>>>>>
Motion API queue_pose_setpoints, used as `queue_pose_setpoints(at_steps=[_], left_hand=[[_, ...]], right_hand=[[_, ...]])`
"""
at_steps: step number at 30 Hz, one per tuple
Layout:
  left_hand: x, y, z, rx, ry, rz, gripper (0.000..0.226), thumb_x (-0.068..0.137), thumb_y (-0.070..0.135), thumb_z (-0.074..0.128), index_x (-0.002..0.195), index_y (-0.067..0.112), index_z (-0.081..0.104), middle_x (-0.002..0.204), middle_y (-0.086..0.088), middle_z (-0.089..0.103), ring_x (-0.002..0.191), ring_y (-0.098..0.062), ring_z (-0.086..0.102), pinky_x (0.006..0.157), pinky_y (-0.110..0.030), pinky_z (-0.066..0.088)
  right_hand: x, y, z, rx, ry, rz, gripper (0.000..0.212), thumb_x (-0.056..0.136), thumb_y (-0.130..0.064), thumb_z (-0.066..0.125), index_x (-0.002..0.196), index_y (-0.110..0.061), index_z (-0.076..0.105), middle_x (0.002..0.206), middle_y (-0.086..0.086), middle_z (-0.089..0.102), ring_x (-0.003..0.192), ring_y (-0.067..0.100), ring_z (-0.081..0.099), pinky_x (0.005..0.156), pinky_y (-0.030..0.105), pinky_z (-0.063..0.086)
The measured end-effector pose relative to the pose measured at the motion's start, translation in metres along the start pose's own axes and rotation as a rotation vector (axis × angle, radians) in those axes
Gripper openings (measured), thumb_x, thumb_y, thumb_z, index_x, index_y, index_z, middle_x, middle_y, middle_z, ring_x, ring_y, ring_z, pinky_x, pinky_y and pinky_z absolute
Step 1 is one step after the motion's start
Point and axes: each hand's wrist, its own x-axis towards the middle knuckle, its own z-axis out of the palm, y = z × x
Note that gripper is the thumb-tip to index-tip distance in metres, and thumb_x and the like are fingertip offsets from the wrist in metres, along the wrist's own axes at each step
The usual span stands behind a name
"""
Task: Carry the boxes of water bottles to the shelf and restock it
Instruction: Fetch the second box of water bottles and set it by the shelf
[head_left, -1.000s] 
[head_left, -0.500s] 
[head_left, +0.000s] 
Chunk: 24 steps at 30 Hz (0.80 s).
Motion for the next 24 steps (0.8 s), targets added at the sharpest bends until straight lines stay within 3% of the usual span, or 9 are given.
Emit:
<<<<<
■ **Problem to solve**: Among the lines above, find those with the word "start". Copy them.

■ **Exercise answer**:
The measured end-effector pose relative to the pose measured at the motion's start, translation in metres along the start pose's own axes and rotation as a rotation vector (axis × angle, radians) in those axes
Step 1 is one step after the motion's start

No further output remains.